→ WORK REQUEST:
Below is a listing from which only part is wanted; return exactly the lines from the one with "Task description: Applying" up to and including the one with "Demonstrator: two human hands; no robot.".
(DATASET EXCERPT Opens)
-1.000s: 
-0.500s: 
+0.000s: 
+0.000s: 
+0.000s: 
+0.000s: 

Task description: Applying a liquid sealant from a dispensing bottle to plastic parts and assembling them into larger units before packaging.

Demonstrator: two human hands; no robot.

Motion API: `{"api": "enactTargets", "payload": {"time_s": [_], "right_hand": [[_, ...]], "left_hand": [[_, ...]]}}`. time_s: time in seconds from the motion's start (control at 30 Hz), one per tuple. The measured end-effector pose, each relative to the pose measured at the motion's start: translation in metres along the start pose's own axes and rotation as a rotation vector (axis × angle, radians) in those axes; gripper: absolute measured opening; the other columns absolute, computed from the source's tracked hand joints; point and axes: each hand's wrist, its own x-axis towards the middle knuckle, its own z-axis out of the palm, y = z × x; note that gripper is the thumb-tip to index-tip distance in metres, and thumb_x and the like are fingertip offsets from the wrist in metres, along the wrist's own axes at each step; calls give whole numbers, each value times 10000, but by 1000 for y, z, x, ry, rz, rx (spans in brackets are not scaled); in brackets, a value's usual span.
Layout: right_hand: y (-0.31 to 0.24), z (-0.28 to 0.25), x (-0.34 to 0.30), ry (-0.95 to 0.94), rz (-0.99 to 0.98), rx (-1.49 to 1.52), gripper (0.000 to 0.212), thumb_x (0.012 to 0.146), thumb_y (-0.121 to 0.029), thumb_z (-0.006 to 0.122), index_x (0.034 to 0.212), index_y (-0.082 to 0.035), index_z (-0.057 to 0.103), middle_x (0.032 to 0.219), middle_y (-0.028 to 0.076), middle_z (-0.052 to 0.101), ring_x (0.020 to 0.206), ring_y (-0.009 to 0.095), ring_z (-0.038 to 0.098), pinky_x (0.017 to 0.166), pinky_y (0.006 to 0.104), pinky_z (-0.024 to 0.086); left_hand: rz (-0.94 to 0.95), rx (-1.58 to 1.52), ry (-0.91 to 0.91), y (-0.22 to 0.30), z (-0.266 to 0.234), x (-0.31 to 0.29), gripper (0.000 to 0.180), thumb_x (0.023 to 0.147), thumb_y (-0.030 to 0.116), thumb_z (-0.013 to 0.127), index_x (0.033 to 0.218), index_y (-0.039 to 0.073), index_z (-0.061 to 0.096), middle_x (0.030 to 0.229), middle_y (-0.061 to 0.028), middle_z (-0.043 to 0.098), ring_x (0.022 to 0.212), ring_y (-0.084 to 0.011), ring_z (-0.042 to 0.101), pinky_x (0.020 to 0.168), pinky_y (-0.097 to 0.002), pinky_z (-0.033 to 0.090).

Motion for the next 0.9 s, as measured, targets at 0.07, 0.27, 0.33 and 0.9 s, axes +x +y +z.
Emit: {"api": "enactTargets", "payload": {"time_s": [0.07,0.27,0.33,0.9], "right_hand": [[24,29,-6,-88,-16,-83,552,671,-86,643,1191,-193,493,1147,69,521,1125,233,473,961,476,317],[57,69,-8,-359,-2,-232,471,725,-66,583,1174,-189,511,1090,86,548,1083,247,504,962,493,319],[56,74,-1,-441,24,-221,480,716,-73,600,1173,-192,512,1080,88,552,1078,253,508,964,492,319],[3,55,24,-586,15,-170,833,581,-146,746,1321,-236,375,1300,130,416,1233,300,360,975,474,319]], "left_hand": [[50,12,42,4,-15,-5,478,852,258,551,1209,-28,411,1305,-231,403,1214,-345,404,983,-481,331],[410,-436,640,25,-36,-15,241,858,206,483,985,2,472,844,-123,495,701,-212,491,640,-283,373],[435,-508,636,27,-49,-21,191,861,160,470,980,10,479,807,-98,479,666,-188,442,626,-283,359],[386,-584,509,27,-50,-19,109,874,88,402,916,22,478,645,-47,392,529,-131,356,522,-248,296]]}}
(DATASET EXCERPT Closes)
→ TASK SOLUTION:
Task description: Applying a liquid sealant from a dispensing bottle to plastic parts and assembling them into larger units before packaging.

Demonstrator: two human hands; no robot.

This completes the required output.